Despite the government’s ban on artisanal gold mining in Zamfara State and the deployment of soldiers to enforce it, illegal mining and associated conflicts persist. Over 5 000 people have been killed in Zamfara State in the past five years.
Expanding that, collusion between politically connected Nigerians and Chinese corporations in illegal gold mining fuels rural banditry and violent conflicts, particularly in the North West, North Central, and parts of the South West regions.
In February 2020, soldiers killed 13 bandits during clashes in Zamfara and Kebbi states. In April, four soldiers were killed by robbers in Zamfara State, and police arrested two Chinese nationals for illegal mining.
On Wednesday, July 12, 2023, the Economic and Financial Crimes Commission (EFCC) arrested 13 Chinese nationals for illegal mining activities at the Government Reserved Area, G.R.A Ilorin, Kwara State. The suspects, comprising a female and 12 males, were arrested following credible intelligence about their activities which included but were not limited to, illegal mining and non-payment of royalties to the Federal Government as required by law.
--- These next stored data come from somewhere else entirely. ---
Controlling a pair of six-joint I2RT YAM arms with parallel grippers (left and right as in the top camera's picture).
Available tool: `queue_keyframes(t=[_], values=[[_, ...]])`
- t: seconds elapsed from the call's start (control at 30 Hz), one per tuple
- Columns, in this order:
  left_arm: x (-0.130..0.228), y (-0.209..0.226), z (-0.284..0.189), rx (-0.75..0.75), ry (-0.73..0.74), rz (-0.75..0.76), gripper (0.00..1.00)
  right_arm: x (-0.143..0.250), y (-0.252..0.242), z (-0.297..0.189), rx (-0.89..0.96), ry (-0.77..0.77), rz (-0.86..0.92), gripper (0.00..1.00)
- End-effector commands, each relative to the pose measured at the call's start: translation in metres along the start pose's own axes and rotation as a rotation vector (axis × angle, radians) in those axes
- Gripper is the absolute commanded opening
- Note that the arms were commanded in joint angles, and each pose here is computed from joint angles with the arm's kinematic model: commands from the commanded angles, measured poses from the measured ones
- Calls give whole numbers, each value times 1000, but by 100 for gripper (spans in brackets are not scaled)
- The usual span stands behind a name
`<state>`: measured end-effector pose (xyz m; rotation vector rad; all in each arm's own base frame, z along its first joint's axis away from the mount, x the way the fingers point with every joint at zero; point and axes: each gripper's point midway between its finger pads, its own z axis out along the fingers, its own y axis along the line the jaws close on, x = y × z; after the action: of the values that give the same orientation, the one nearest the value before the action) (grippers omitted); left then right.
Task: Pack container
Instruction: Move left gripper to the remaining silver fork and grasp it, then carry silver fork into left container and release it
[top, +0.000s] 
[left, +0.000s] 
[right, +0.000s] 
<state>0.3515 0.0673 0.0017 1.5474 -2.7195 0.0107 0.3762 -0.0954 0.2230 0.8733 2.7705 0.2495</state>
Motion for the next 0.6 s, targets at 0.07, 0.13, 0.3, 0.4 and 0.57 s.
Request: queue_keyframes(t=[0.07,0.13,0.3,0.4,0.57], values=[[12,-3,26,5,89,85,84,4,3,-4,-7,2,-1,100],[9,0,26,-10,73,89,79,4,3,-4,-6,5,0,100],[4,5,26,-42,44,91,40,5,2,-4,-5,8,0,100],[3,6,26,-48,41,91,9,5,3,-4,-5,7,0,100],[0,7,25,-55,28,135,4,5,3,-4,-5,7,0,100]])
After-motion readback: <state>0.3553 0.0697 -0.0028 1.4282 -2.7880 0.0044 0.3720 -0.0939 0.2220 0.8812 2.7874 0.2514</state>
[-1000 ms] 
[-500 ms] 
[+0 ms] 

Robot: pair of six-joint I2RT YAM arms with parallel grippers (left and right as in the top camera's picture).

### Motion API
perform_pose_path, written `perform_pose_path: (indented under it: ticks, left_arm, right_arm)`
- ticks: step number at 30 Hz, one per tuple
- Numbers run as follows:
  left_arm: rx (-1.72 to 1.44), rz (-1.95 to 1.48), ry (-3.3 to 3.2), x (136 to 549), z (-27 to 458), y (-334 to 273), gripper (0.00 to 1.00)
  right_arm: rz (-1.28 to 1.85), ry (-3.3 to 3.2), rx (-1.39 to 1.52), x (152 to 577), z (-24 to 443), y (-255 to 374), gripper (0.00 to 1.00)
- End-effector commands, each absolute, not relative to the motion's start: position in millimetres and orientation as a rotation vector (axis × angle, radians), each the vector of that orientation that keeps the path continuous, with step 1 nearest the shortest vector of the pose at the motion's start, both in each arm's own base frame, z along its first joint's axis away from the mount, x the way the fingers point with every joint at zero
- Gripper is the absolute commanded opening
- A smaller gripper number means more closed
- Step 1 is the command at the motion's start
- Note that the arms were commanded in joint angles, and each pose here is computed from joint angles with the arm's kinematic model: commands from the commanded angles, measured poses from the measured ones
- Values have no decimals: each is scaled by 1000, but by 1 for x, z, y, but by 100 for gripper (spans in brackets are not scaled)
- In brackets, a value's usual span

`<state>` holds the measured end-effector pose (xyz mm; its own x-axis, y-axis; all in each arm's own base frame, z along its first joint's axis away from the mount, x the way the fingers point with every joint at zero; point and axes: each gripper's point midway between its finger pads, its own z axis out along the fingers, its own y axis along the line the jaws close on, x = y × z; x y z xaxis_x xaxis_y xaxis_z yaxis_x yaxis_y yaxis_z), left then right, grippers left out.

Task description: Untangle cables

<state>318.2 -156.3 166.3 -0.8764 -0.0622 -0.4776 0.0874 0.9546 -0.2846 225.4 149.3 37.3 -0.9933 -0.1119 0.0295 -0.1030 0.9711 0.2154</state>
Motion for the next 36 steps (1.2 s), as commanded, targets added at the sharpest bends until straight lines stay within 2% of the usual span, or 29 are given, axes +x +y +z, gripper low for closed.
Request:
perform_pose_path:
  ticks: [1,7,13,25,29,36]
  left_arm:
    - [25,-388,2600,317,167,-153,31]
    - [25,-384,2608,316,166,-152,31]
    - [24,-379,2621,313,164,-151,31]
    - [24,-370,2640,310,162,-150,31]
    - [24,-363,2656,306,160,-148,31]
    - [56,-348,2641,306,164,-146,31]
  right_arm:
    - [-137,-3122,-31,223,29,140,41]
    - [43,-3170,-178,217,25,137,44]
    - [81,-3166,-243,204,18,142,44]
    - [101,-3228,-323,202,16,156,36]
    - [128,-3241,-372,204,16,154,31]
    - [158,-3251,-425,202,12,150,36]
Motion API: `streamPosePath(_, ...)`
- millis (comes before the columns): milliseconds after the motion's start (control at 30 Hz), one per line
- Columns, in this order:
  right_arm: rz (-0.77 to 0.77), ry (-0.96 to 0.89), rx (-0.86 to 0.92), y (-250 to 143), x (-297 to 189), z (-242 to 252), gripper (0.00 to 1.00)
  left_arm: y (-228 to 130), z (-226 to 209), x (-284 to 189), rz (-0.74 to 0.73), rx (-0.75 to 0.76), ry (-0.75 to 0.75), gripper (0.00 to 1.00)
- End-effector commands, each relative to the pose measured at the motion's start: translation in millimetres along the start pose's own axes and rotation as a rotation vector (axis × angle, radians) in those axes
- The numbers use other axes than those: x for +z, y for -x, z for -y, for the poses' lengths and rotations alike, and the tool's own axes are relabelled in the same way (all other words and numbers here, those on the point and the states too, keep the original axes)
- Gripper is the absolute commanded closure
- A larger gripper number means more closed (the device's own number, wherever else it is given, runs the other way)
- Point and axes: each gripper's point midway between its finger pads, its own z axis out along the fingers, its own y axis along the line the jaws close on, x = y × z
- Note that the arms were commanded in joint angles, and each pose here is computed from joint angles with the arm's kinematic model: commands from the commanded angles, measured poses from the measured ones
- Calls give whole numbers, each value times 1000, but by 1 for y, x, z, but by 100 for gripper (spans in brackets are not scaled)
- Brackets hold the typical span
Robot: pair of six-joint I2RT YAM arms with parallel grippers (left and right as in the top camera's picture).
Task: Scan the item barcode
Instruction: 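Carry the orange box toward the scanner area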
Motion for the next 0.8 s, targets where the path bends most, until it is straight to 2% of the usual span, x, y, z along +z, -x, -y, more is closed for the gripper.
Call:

To unleash Nigeria’s mineral resources revenue potential, Ehi Braimah, a public relations and marketing strategist said “amend mining laws, granting control to state governments and address foreign involvement in organized crime through diplomatic means.”
Also, the NEITI report also recommended furthering sector reforms and improving technical capabilities to maximize its capabilities. “While Solid Minerals offer a path to job creation and increased national income surpassing the Petroleum sector, collaboration among government, communities, security forces, and companies is crucial to tackling roadblocks hindering the sector’s recovery and revenue growth,” according to Orji, the agency’s executive secretary.